As DCNT representam o principal desafio de saúde pública no Brasil, sendo responsáveis pela maior carga de doença e mortalidade. Sua prevalência é desproporcionalmente maior em grupos socioeconomicamente desfavorecidos, evidenciando as iniquidades em saúde.
As Doenças Crônicas e Agravos Não Transmissíveis (DCNT) englobam condições como doenças cardiovasculares, câncer, diabetes e doenças respiratórias crônicas. No Brasil, elas representam a principal causa de morbimortalidade, sendo responsáveis por cerca de 70% das mortes, e impõem uma carga significativa aos sistemas de saúde e à economia. A epidemiologia das DCNT no Brasil revela uma distribuição desigual, com maior prevalência e gravidade em populações socioeconomicamente desfavorecidas. Fatores como baixa renda, baixa escolaridade, acesso limitado a saneamento básico e serviços de saúde, e maior exposição a fatores de risco (tabagismo, sedentarismo, alimentação não saudável) contribuem para essa disparidade.
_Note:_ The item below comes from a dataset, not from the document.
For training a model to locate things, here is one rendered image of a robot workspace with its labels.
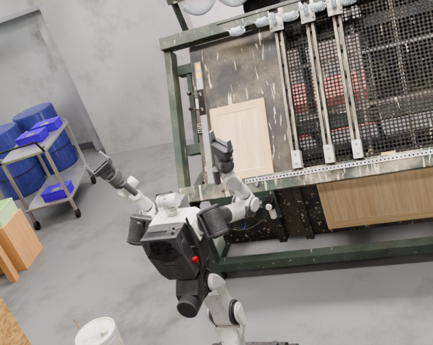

Compreender a magnitude e o perfil das DCNT é fundamental para a formação do residente, pois permite a formulação de estratégias de prevenção primária, secundária e terciária mais eficazes, além de subsidiar a defesa de políticas públicas que visem à equidade em saúde e à redução das iniquidades.
As DCNT são um grupo de doenças de longa duração, geralmente de progressão lenta, que não são transmitidas de pessoa para pessoa. No Brasil, elas representam a maior causa de morbimortalidade, com grande impacto socioeconômico.
Populações de baixa renda e escolaridade são desproporcionalmente afetadas pelas DCNT devido a fatores como acesso limitado a serviços de saúde, alimentação inadequada, menor acesso à informação e maior exposição a fatores de risco.
O reconhecimento do impacto das DCNT, especialmente em grupos vulneráveis, é crucial para o planejamento de políticas públicas eficazes, visando a prevenção, controle e tratamento, e a redução das iniquidades em saúde.